_WORK REQUIRED_
From the entries below, copy every line that has the word "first".

_SUPPLIED DATA_

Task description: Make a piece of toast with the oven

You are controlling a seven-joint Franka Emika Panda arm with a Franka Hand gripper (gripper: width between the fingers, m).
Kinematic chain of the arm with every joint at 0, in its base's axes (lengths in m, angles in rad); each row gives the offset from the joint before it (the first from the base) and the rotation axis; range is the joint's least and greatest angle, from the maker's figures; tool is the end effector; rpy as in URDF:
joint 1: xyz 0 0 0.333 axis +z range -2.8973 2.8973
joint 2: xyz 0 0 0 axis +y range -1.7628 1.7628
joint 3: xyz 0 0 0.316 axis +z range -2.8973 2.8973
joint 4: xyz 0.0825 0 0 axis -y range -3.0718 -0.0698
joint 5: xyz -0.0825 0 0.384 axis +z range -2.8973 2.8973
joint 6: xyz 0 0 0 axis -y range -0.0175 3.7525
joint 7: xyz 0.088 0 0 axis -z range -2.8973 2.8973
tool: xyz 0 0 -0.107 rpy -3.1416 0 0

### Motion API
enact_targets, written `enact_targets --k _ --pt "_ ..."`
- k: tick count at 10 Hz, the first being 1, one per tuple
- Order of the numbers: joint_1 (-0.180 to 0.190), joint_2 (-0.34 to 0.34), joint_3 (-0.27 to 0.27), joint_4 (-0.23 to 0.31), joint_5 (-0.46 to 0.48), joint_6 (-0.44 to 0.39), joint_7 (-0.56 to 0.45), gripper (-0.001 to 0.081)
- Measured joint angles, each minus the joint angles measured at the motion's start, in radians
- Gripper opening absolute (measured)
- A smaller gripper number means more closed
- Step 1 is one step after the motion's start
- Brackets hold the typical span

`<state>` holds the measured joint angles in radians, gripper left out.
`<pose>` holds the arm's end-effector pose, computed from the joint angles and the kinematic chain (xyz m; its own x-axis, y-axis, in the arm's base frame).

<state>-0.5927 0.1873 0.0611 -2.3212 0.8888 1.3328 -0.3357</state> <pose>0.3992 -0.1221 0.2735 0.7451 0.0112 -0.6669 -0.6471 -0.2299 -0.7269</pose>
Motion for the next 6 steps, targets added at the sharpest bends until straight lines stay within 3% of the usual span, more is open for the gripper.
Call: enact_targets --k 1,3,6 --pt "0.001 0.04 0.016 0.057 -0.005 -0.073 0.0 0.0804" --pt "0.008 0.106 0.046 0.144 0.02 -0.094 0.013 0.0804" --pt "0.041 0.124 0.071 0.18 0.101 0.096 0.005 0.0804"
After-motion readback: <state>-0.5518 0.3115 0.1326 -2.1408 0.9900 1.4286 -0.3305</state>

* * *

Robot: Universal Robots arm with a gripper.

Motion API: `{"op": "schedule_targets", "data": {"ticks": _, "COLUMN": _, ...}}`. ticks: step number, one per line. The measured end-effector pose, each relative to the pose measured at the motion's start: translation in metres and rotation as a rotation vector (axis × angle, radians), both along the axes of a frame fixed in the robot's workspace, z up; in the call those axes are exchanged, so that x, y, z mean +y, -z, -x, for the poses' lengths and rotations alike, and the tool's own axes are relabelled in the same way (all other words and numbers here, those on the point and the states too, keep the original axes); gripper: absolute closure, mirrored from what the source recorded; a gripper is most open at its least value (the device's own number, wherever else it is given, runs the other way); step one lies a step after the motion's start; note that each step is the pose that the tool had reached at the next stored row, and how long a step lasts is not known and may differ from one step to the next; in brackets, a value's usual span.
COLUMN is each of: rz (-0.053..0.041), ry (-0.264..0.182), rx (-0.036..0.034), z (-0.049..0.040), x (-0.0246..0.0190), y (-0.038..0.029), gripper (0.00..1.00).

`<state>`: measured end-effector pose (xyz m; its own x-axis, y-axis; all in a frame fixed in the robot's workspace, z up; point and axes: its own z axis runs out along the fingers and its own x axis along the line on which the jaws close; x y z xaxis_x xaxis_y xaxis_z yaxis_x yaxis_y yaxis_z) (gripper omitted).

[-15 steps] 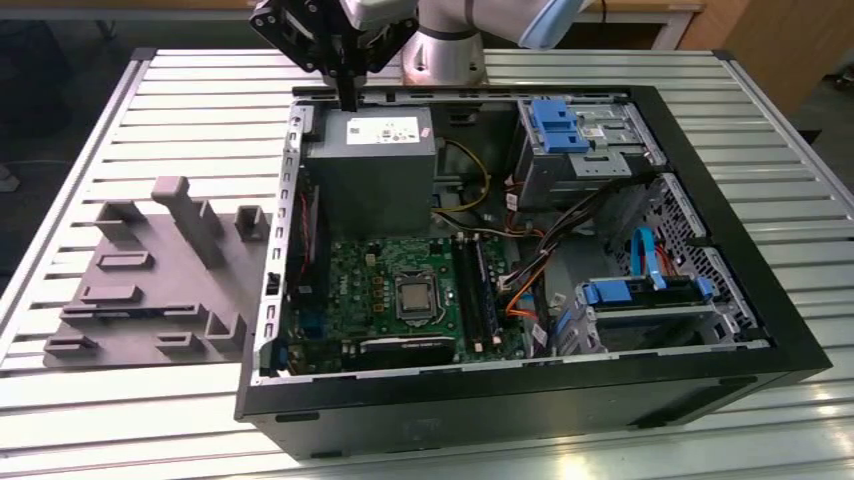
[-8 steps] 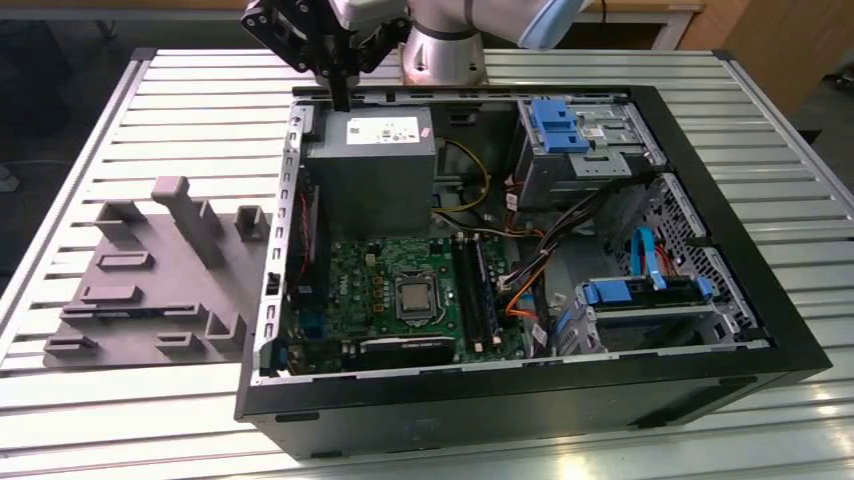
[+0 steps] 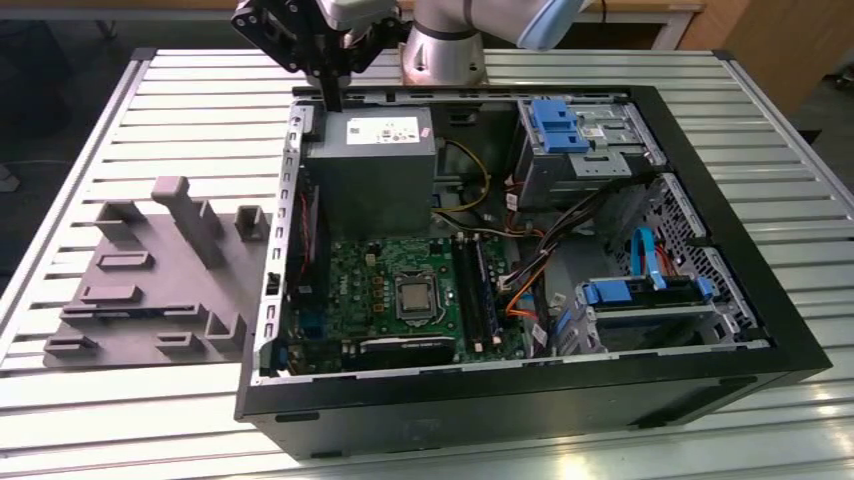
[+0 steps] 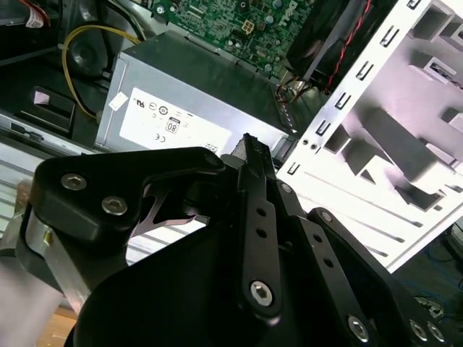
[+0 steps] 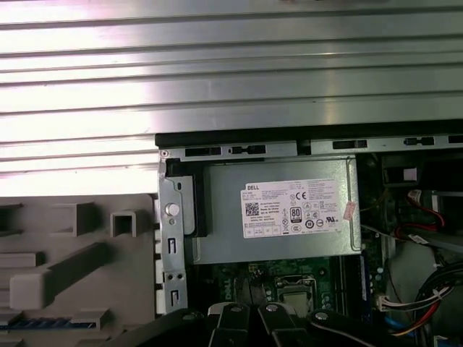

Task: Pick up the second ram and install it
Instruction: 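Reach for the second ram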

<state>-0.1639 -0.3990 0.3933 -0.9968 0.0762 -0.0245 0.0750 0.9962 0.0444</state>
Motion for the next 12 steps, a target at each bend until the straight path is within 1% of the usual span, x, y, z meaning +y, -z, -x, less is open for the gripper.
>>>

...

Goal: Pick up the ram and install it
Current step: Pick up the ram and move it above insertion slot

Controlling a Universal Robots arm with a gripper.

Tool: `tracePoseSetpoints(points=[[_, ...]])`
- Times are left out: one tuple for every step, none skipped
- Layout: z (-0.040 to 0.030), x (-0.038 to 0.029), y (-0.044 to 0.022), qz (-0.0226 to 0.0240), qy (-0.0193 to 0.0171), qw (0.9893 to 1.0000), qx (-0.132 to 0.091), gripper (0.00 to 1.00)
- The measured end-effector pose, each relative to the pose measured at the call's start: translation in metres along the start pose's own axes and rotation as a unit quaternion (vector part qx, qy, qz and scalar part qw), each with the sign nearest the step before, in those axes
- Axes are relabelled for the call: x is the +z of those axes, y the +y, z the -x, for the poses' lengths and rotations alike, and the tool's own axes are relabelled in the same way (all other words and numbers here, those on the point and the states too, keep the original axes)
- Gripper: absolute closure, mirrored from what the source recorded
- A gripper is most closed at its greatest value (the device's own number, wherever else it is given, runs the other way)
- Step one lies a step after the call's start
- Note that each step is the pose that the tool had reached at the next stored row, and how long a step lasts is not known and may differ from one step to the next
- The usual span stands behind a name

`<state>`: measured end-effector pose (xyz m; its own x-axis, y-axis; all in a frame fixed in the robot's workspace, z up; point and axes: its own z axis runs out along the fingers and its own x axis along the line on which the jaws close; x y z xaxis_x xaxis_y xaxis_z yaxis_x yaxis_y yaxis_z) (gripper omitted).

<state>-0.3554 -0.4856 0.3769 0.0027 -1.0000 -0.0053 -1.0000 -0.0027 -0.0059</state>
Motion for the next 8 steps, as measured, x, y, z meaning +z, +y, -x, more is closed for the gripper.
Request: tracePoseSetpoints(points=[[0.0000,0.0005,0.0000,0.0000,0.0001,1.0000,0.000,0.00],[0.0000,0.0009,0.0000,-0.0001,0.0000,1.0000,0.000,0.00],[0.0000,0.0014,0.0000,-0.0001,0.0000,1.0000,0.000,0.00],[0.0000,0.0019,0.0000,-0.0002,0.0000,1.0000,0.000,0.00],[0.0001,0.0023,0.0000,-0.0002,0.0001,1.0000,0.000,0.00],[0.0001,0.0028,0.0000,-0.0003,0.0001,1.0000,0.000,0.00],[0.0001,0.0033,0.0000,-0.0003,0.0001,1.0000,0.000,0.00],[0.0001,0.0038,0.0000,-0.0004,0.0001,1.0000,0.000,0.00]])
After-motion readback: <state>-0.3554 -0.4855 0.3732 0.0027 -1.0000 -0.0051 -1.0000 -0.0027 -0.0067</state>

_EXERCISE RESPONSE_
Kinematic chain of the arm with every joint at 0, in its base's axes (lengths in m, angles in rad); each row gives the offset from the joint before it (the first from the base) and the rotation axis; range is the joint's least and greatest angle, from the maker's figures; tool is the end effector; rpy as in URDF:
- k: tick count at 10 Hz, the first being 1, one per tuple

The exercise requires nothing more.